The UCSF team made some surprising progress and today the New England Journal of Medicine is reporting that they used those electrode pads to decode speech in real time. The subject was a 36-year-old man, whom researchers called “Bravo-1,” who has lost his ability to make sense words after a severe stroke and can only moan or moan. In their report, Chang’s group says with electrodes on the surface of his brain, the Bravo-1 is capable of constructing sentences at a rate of 15 words per minute on a computer. This technique involves measuring the neural signal in part of the motor cortex associated with Bravo-1’s attempt to move its tongue and vocal tract when it is imagining speaking.
To reach that result, Chang’s team asked Bravo-1 to imagine saying one of the 50 common words about 10,000 times, feeding the patient’s neural signal to the egg-study model. After training the model to match words with neural cues, Team Bravo-1 was able to correctly determine what the word was intended to say 40% of the time (chance results would be about 2%). Still, his sentences were full of errors. “Hello, why are you?” May come out “Hungry how are you.”
But scientists improved performance by adding a model Dell to the language – a program that judges what word order is likely in English. This brings the accuracy to 75%. With this cyborg approach, the system can predict that Bravo-1’s phrase “I fix my nurse” really means “I like my nurse.”
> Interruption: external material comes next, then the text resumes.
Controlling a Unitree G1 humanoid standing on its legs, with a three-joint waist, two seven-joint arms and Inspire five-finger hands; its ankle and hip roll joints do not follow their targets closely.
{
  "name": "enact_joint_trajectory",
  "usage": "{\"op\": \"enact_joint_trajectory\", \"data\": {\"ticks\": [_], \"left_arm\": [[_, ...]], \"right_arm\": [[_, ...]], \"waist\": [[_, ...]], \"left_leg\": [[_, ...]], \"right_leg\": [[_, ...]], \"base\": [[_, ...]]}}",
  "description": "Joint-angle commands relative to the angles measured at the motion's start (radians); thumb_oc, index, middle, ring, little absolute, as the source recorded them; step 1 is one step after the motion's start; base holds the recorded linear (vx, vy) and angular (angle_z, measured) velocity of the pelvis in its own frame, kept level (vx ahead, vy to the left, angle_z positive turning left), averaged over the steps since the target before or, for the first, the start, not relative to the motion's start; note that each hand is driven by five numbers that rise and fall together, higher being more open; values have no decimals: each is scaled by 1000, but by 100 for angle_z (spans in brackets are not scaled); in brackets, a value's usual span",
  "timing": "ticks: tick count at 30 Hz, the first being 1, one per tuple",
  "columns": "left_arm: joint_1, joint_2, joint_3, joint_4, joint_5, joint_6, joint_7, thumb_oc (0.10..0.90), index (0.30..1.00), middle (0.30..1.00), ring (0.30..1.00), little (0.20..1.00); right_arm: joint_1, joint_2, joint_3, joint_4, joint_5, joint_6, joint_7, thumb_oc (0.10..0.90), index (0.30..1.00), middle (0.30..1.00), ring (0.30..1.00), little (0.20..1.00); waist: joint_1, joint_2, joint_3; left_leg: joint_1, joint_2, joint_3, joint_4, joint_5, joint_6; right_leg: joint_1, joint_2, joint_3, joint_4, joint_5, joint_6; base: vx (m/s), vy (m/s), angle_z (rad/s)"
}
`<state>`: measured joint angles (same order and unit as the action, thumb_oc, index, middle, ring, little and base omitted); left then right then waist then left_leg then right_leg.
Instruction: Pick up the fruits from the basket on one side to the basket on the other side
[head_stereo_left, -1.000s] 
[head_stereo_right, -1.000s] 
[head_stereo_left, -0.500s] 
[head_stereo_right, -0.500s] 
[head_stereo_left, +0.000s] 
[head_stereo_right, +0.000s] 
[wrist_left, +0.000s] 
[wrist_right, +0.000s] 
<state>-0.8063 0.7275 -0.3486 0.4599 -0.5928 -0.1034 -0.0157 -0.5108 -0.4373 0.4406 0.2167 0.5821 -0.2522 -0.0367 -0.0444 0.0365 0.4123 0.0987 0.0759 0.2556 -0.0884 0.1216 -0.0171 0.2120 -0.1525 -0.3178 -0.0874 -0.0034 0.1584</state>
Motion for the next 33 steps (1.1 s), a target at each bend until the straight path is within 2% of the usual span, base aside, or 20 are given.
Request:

Significantly as a result, there are more than 170,000 words in English, and so the influence will go beyond Bravo-1’s restricted vocabulary. This means that this technology, while useful as a medical aid, is not close to Facebook’s attention. “We’re looking at applications in clinical support technology in the near future, but that’s not our business.” “We’re focused on customer applications, and there’s a long way to go.”
Researchers studying these techniques are not surprised by Facebook’s decision to abandon brain reading. “I can’t say I was surprised, because they hinted that they were looking at a short time frame and going to evaluate things,” says Mark Slutsky, a professor at the Northwest whose alumnus Emily Mugel told Facebook. The keys created were rented. His project. “Speaking from experience alone, the goal of decoding speech is a big challenge. We still have a long way to go from practical, holistic kind of compromise. ”
Still, Slutzky says the UCSF project is an “impressive next step” showing both significant possibilities and some limitations of brain-reading science. He says that if artificial-intelligence models can be trained for a long time, and only on a single person’s brain, they can improve quickly.
While UCSF was conducting research, Facebook was also paying other centers, such as the Applied Physics Lab at Johns Hopkins, to learn how to pump light through the skull to read neurons non-novel. Like MRI, those techniques rely on the sensation of reflected light to measure the amount of blood flow to regions of the brain.
It is these optical techniques that create a major obstacle. Despite some recent improvements by Facebook, including some, they are not able to pick up a neural signal with sufficient resolution. Another point, Chevlett says, is that the blood flow of these mechanisms occurs five seconds after the fire group of neurons, making the computer much slower to control.